Gutachterliche Diagnosen und die Verwaltung des Falles in der Fürsorgeerziehung.
Patrick Müller (Kassel)
Die Einweisung von Kindern und Jugendlichen in Erziehungsheime im Kontext der Fürsorgeerziehung der 1950er bis 1970er Jahre in Deutschland, erfolgte im Zusammenspiel der Konstruktion des sozialen Problems der Verwahrlosung und eines sich ausbildenden Wohlfahrtsstaates. „Gefährdete“ und „gefährliche“ Kinder und Jugendliche wurden dabei in teilweise geschlossenen Heimen einer außerfamiliären Erziehung zugeführt. Spätestens mit der institutionellen Unterbringung in einem Heim beginnt das Erstellen und fortlaufende Führen einer Fallakte im Rahmen einer totalen Institution (Goffman 1973). In vielen Fallakten sind psychologische und psychiatrische Gutachten zentrale Dokumente, in denen Diagnosen und Handlungsempfehlungen zum Umgang mit einer untergebrachten Person formuliert werden. Auf Grundlage der empirischen Daten aus dem laufenden DFG-Projekt „Die Verwaltung des Falles.
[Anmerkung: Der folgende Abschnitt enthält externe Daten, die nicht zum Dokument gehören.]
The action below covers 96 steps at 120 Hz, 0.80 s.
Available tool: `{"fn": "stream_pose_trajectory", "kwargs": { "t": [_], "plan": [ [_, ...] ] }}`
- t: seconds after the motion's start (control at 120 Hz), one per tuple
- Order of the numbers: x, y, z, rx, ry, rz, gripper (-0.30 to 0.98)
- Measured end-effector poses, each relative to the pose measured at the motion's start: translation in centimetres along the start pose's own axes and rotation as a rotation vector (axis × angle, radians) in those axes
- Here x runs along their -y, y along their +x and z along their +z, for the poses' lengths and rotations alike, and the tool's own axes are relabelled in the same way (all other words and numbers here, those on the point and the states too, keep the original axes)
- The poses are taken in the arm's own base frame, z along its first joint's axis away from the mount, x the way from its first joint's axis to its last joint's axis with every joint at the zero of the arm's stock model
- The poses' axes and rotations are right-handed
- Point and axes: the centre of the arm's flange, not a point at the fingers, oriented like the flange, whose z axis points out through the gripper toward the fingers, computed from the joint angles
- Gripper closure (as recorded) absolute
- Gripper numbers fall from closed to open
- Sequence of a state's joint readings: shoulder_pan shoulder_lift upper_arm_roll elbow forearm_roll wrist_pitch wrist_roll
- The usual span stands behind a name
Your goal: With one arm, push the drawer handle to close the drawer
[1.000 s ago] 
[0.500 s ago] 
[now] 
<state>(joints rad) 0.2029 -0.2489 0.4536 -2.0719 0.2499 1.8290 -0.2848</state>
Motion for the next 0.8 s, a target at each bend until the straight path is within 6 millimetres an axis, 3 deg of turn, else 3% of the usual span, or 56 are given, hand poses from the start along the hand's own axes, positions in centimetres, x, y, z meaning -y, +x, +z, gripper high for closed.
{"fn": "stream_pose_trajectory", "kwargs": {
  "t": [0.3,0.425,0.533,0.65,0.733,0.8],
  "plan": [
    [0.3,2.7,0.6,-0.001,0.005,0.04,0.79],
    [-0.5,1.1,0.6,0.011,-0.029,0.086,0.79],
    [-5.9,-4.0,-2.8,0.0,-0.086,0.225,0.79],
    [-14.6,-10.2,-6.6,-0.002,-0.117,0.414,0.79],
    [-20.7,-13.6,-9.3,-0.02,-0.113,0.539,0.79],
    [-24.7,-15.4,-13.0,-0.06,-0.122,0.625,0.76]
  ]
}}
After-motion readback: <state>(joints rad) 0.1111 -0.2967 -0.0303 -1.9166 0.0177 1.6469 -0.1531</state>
Die Rekonstruktion von institutionellen Handlungsvollzügen“ an der Universität Kassel (Leitung: Mechthild Bereswill) wendet sich der geplante Vortrag diesen Gutachten und ihrer Wirkung bei Entscheidungen über die Erziehung und Ausbildung einer Person in einem Heim zu. Anhand ausgewählter Fälle sollen in einer vergleichenden Perspektive Handlungsmuster dargestellt werden, die den Umgang der Verwaltungsakteur*innen mit den Diagnosen der Gutachten im Fallverlauf zeigen.